Senior majoring in Microbiology
Conducts research in the Weinert Lab under the direction of
Associate Professor of Biochemistry and Molecular Biology
Many students spend their summers as an undergraduate taking time away from the studies and either working a summer job or enjoying the opportunity to spend time with family and friends. Not Lydia. As a recipient of a Summer Undergraduate Research Fellowship (S.U.R.F.) Award she spent the 2020 summer conducting research, specifically using bioinformatics to analyze how globin-coupled sensors influence virulence phenotypes in bacteria.
Antibiotic resistant Microorganisms is an issue the world is quickly having to address. Lydia’s research is contributing towards the understanding of how globin-coupled sensors in bacteria can possible identify alternatives to the world’s currently available antibiotics, and hopefully slow the development of these microorganisms.
Using phylogenetic analysis from a variety of different programs, Lydia identified bacteria that contained globin-coupled sensors (GCS’s) that were related to the GCS’s studied in the Weinert Laboratory. After identifying these protein relatives, she was then able to use TREND and FlaGs servers to parse out clades, commonly known as evolutionarily closely related groups, and the surrounding genes located near the identified GCS’s. She then isolated clades of genome neighborhoods and examined them for potential virulence proteins, particularly motility-related genes. Virulence genes are advantageous to the bacteria, and motility is a virulence factor.

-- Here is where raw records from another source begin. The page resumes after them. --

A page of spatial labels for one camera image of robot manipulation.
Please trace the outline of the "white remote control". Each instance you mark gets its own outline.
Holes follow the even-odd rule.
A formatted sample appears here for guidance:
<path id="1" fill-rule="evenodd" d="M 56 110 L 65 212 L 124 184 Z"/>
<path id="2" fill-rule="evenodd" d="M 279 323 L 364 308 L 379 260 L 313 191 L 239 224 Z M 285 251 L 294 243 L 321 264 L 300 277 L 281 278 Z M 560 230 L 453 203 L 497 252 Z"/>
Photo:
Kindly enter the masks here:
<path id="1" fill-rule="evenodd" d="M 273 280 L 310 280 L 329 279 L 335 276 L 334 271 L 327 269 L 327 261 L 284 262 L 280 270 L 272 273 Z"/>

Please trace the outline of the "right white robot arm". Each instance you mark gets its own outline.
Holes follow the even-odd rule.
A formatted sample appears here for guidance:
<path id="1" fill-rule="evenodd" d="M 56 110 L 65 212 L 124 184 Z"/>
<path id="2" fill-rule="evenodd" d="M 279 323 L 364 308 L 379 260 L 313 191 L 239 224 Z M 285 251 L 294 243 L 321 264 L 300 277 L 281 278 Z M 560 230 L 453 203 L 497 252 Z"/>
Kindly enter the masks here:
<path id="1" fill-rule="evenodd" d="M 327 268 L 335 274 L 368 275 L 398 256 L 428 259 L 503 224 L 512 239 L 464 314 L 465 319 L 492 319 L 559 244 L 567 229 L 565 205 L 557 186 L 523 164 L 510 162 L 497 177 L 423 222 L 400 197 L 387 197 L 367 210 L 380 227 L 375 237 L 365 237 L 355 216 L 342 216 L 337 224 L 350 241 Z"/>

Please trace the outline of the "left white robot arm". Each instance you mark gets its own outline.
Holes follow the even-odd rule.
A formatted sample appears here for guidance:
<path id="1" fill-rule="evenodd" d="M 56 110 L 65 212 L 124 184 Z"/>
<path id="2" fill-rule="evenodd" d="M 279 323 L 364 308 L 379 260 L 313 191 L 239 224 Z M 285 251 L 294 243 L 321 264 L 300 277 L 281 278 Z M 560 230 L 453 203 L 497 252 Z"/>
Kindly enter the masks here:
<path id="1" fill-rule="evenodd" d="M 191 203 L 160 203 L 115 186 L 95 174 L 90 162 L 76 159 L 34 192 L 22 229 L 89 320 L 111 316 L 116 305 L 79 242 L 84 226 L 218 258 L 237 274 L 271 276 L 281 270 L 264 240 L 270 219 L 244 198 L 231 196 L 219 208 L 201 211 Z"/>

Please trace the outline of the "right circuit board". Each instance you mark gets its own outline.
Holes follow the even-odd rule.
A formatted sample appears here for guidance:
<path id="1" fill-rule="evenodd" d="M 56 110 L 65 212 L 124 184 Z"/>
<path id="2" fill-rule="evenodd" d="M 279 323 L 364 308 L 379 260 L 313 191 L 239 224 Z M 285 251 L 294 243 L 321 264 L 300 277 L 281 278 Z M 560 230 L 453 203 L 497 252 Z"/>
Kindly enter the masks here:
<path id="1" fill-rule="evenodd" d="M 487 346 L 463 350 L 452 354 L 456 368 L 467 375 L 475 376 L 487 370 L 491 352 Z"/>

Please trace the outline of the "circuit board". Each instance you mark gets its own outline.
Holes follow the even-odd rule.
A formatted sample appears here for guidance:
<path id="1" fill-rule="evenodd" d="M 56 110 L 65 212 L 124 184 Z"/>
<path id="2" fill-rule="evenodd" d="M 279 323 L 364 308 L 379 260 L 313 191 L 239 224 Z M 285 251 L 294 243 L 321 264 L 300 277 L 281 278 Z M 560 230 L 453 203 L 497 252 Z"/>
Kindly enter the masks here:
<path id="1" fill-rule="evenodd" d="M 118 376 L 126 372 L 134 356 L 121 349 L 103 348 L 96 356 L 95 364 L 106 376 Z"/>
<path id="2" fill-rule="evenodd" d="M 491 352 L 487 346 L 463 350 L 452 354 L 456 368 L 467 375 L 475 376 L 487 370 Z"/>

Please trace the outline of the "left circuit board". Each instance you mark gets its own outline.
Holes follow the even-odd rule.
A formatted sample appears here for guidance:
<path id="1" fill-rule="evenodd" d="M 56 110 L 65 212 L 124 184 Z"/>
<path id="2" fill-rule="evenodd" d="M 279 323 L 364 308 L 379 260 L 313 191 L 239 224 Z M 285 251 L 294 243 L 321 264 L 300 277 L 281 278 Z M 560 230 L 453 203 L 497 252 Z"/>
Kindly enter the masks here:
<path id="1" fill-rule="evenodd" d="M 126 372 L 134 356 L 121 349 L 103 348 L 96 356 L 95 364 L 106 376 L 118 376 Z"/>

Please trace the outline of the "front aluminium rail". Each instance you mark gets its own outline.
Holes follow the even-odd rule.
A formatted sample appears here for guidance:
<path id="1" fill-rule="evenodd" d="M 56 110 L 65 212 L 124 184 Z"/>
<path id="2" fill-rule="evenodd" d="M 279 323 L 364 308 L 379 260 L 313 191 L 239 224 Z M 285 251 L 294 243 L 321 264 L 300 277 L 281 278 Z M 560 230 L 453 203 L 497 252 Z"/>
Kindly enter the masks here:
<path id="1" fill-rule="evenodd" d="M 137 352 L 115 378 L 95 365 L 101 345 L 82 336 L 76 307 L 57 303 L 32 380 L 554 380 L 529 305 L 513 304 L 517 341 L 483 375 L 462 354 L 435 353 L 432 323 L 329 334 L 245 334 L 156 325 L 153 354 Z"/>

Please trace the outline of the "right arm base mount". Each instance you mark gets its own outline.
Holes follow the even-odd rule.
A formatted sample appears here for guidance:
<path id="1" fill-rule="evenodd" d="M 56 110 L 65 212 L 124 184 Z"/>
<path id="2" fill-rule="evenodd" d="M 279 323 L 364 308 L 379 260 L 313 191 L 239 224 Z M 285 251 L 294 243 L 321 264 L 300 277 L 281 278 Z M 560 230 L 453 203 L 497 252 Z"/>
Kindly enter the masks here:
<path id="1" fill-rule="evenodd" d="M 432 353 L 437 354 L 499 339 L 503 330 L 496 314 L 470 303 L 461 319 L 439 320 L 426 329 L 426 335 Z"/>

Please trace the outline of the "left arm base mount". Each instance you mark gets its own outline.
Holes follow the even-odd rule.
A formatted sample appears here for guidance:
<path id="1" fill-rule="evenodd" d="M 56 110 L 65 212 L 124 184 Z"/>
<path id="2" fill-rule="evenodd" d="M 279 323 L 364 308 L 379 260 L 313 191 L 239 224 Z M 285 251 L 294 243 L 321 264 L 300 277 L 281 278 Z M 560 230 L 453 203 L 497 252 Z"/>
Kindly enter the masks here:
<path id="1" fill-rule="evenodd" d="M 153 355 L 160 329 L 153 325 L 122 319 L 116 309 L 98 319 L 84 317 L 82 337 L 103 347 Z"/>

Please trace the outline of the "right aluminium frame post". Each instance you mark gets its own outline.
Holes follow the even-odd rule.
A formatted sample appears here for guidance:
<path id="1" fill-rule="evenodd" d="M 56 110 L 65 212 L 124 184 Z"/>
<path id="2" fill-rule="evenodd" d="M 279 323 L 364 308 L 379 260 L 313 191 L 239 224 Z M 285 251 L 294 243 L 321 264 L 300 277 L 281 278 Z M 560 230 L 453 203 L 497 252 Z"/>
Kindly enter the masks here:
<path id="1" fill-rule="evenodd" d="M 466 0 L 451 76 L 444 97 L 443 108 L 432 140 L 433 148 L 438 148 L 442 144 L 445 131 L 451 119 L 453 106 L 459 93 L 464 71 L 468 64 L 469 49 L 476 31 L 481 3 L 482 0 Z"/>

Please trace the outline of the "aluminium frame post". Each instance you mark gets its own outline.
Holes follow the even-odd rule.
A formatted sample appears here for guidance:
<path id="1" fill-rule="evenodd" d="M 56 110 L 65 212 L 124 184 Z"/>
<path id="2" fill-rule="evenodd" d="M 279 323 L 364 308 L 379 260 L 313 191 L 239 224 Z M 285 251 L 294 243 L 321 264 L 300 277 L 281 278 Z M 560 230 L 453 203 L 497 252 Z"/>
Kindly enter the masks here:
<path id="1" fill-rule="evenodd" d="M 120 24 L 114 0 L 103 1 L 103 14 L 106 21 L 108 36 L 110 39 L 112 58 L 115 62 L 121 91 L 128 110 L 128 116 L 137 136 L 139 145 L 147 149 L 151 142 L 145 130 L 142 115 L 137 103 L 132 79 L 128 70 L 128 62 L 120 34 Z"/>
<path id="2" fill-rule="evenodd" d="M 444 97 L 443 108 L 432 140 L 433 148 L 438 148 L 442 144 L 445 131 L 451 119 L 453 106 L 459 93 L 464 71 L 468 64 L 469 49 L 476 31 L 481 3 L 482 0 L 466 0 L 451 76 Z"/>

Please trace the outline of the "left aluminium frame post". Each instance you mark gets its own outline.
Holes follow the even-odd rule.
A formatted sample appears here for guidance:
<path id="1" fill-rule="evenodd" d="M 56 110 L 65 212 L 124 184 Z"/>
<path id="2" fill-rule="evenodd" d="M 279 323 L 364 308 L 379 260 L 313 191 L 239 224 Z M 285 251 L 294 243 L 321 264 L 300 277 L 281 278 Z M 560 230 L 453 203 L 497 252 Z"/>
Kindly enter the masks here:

After finding certain motility proteins of interest, Lydia examined their sequences for amino acid residues that were consistently appearing, commonly referred to as "conserved". She then compared these conserved residues to the general conservation sequence of a larger, less-specific, conglomeration of highly similar proteins. Her research found that some residues only indicated as being conserved when also attributed to being near a GCS in the genome.
Lydia mapped these residues on a 3D model of both a GCS and the motility proteins of interest, and then docked them to visualize how they may be potentially interacting within the cell. Her docking models, and collective research, illustrated how globin-coupled sensors might play a role in the some of the virulence pathways within bacteria.
This was not Lydia’s original research plan. As the world shutdown, due to the COVID-19 pandemic, and people were forced to quickly adapt, she worked with her mentor to refocus her research and adapt in kind. Initially her research was going to involve developing her skills in culturing bacteria, as well as gaining new skills in the investigation of these cultured bacteria’s intracellular molecules. She admits that adapting to her new research, which involved bioinformatics, was difficult due her lack of experience in the field. “My classes had never prepared, or educated, me in bioinformatics at this point, and so this was a new skill that I had to develop,” said Lydia. “The change of plans ended up being a great thing, however, because the entire experience was new for me and it has already shown to be useful in my academic and research life.”
"Receiving the SURF award provided me a huge boost of encouragement," Lydia says. "It has allowed me not only to get a more personalized and unique research experience but has also allowed me to believe that I am capable of producing something of value!" After graduation she plans to attend a graduate program in Microbiology, preferably studying bacteria. Although she doesn't yet know where this will take her, or even what subset of microbiology fascinates her the most, she remains excited about what her future holds and extremely motivated to learn all she can.